He confirmed that his father had owned his own land near the village where the appellant lived. After his father’s death, and after he was threatened by the Kuchi and the Taliban, he was very careful. His wife and his brother worked the farm. It was put to him that he had previously said that he was both a farmer and a taxi driver and that, in a statutory declaration, he had said that when he was not driving, he was working on the farm. The second reviewer suggested that these statements appeared to be inconsistent with the above statement. He replied:
When my father was alive he was a farmer looking after our family land and I used to deliver tea and food and so on to him and I used to help him every now and then but I was a driver. But after my father was died then my wife and my brother was looking after the farm and I received threat [sic] from the Taliban.
He was then referred to the occasion on which, as he alleged, the Taliban had fired on him. He said that after this incident, he sold his taxi and “family land” in Ghazni. Such land had been acquired in order to build a house. It was not his father’s farm. He said that about two months after the incident in which he was fired upon, he was told that the Taliban were looking for him.
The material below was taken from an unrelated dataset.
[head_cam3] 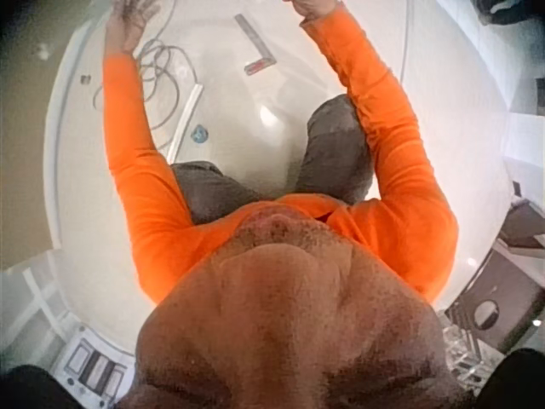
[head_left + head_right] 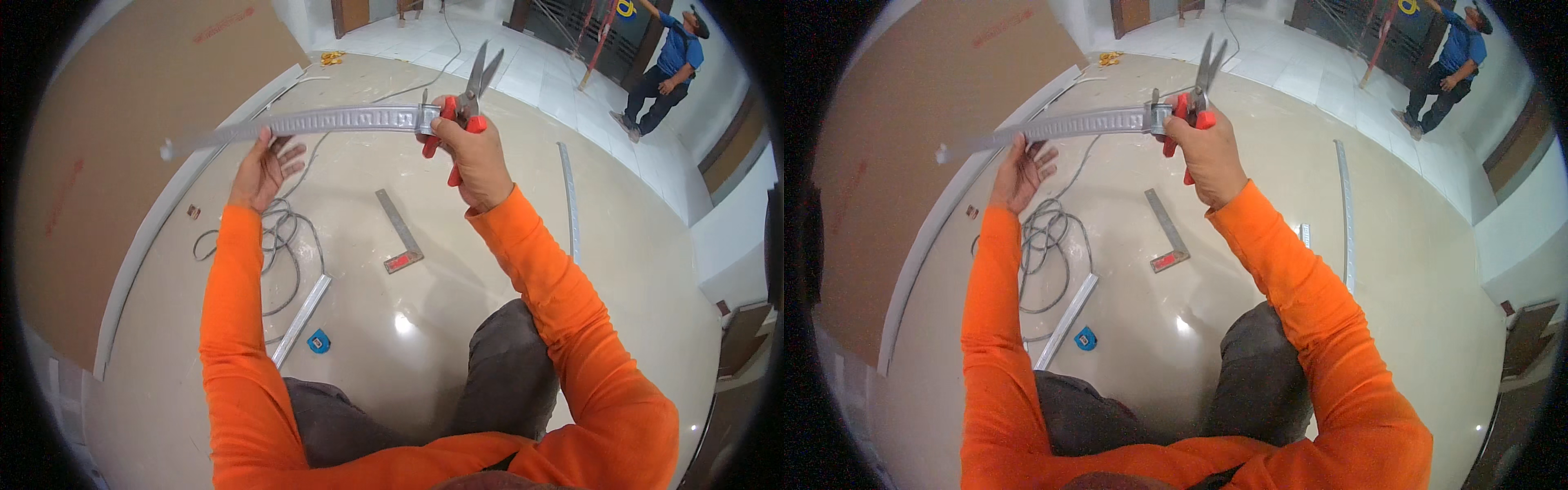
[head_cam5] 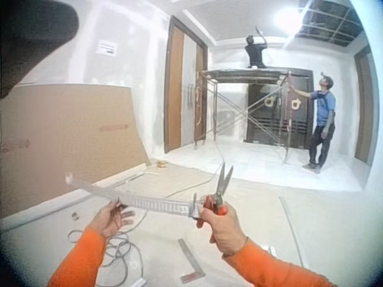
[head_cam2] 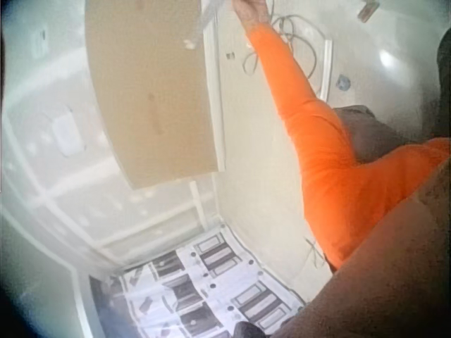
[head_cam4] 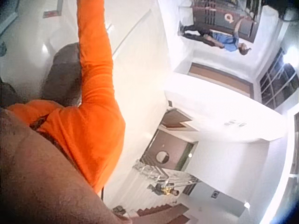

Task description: The person measures a metal strip with a ruler, marks it with a pen, and then cuts it using metal shears.

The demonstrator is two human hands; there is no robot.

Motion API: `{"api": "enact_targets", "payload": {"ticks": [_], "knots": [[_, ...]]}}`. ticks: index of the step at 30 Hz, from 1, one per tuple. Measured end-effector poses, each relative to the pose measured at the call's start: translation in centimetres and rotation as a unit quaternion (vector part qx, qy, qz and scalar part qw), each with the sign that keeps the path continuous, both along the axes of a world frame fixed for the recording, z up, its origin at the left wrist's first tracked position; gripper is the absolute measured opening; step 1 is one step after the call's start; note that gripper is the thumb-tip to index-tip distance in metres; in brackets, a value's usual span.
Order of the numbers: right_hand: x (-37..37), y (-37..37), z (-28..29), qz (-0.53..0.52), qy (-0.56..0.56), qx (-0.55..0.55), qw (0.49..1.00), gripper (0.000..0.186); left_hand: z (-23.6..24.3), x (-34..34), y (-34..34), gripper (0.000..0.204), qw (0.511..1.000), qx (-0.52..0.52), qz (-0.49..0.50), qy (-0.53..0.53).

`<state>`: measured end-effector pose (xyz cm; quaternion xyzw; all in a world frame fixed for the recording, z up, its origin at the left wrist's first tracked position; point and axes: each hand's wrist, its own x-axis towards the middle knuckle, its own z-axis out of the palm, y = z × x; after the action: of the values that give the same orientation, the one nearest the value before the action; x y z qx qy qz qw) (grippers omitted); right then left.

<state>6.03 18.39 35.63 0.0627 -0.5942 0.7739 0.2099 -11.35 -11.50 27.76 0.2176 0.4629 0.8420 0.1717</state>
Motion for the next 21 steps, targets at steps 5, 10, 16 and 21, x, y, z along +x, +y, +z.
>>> {"api": "enact_targets", "payload": {"ticks": [5, 10, 16, 21], "knots": [[0.1, 0.2, -0.4, -0.018, -0.071, 0.163, 0.984, 0.018, -6.0, 6.0, -1.0, 0.048, 0.985, -0.083, -0.088, -0.123], [-0.9, -0.9, -2.8, 0.002, -0.01, 0.358, 0.934, 0.018, -4.4, 9.8, -2.1, 0.035, 0.874, -0.462, -0.132, -0.07], [-0.4, 0.2, -0.9, -0.002, -0.031, 0.308, 0.951, 0.017, 0.7, 12.0, 3.5, 0.051, 0.715, -0.476, 0.186, 0.478], [-0.2, 0.2, -1.6, 0.073, 0.0, 0.276, 0.958, 0.017, 2.2, 10.0, 7.1, 0.055, 0.774, -0.423, 0.129, 0.453]]}}
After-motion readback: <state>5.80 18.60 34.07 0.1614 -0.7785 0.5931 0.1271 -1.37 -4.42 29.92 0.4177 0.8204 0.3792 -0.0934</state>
He also received warning letters. He was asked whether he had any problems personally with the Kuchi. He said:
I have previously mentioned as well the Kuchis associate with the Taliban and the Taliban is the Kuchi. Different name but the same objective. They targeted me and the Kuchis used to come to my village and we were always harassed and abused by them and they took our crops.
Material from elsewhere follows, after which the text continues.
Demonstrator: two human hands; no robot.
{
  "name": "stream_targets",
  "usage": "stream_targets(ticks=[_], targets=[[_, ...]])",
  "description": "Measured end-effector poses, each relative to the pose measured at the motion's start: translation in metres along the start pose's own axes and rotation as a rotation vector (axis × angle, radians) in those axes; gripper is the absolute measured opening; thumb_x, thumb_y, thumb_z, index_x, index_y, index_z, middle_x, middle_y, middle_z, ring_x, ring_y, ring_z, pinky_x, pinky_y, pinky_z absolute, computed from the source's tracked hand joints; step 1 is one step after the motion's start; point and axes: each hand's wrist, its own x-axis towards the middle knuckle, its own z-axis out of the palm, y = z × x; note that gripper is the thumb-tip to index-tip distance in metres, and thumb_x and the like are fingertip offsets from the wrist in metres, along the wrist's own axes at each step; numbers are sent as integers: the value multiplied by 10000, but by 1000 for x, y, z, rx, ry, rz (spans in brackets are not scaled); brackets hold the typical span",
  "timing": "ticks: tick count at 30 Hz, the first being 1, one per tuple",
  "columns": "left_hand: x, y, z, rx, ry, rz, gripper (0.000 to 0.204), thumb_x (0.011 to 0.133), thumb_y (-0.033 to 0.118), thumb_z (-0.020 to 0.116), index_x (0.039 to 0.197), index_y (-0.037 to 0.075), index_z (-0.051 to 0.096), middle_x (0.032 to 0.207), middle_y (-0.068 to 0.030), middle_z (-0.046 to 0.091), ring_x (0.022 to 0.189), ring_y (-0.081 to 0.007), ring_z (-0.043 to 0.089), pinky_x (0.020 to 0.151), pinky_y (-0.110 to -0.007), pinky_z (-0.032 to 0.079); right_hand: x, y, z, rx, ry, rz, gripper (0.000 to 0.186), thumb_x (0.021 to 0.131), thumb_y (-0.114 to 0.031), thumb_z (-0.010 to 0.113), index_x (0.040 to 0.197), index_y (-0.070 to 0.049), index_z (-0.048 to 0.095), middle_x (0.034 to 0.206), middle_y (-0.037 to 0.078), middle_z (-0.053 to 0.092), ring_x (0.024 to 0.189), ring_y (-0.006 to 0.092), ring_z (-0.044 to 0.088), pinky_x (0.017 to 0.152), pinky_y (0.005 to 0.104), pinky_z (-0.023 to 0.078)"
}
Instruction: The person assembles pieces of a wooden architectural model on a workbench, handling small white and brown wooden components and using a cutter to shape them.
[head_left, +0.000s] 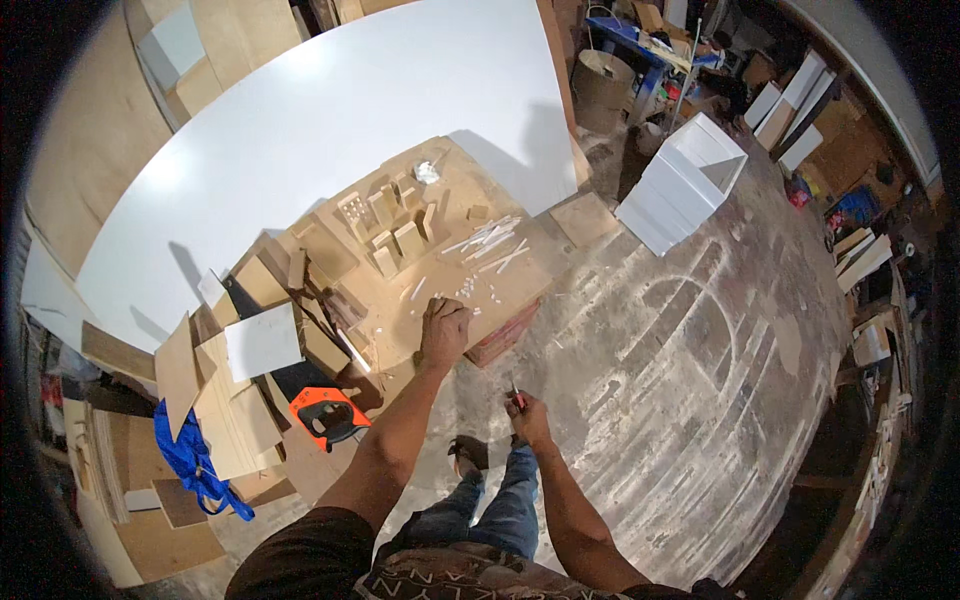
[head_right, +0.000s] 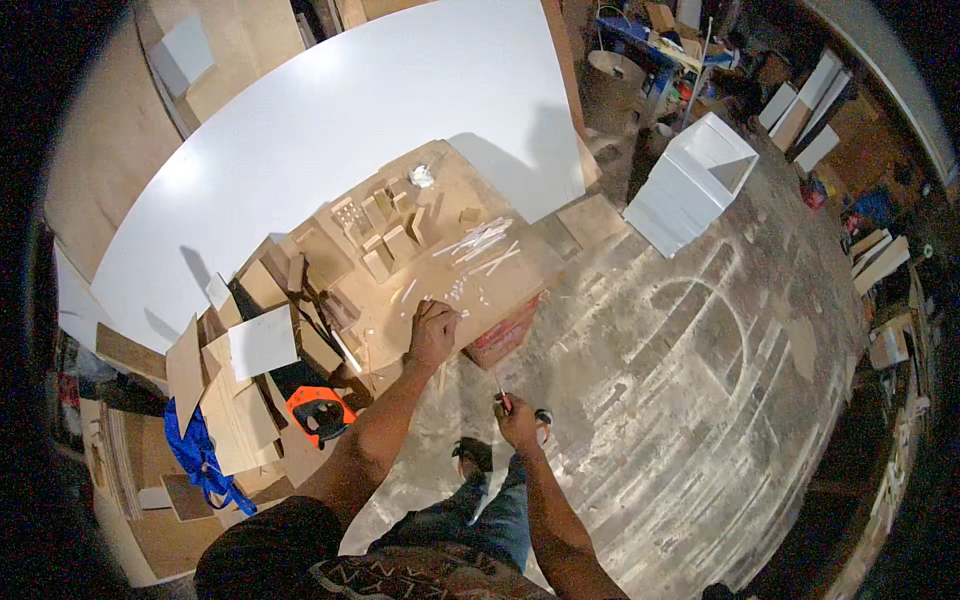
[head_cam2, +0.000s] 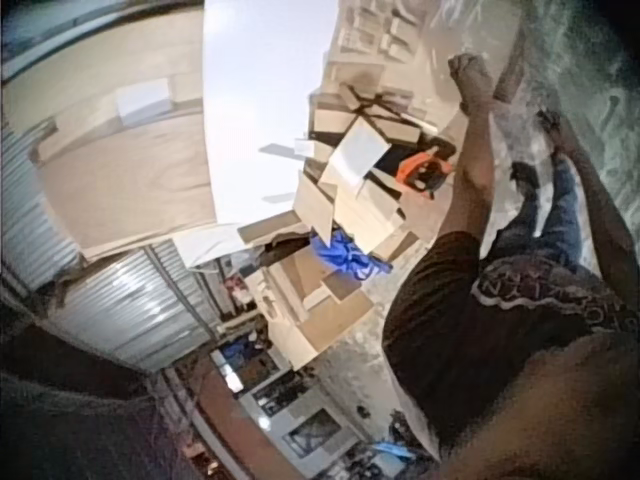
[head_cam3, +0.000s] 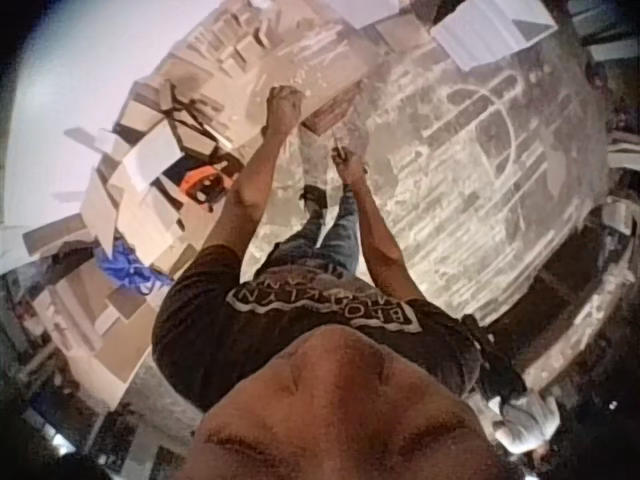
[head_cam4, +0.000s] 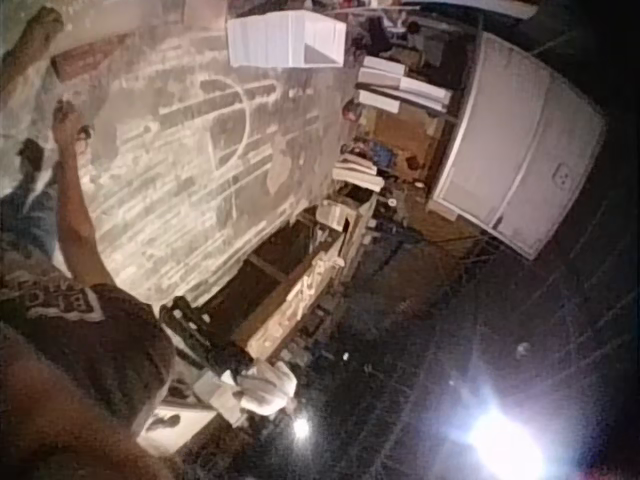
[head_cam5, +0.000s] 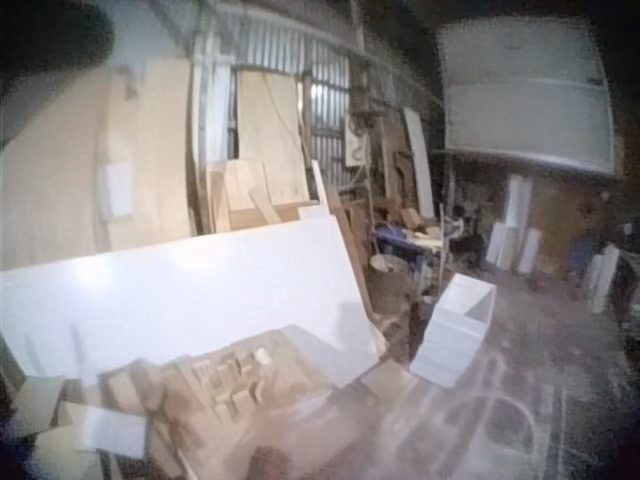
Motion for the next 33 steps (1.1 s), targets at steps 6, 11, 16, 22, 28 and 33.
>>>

The following questions and answers followed:
[Q]So did they, did they only take your crops during the time when the Taliban were in power or did they take your crops up until the time that you left Afghanistan?
[A]During the Taliban when the Taliban was very strong the Kuchi was very strong and they are still very strong.
[Q]But did they take your crops up until the time that you departed Afghanistan?
[A]Yes, that’s correct. When I left Afghanistan.
[Q]If your farm was some distance away from where your house was, how do you know it was the Kuchis that took your crop?
[A]When the Kuchis used to come to the area there are many many sheeps and also camels and they used to destroy our crops, our farming and no one could stop them, they were very strong. If anyone stop or bother them they will straight away shot them dead.
He was asked if his wife or brother had any difficulty with the Kuchi whilst they were farming. He replied:
My brother and my wife always used to grow in our family a farm but when the Kuchi were attacking and no one could stop them.
He also said:
When the Kuchi came to the area especially during summer time where everywhere is green and the farm that we do is very green as well and they just destroy. They set up their tents in the mountain and they come and take our crops away.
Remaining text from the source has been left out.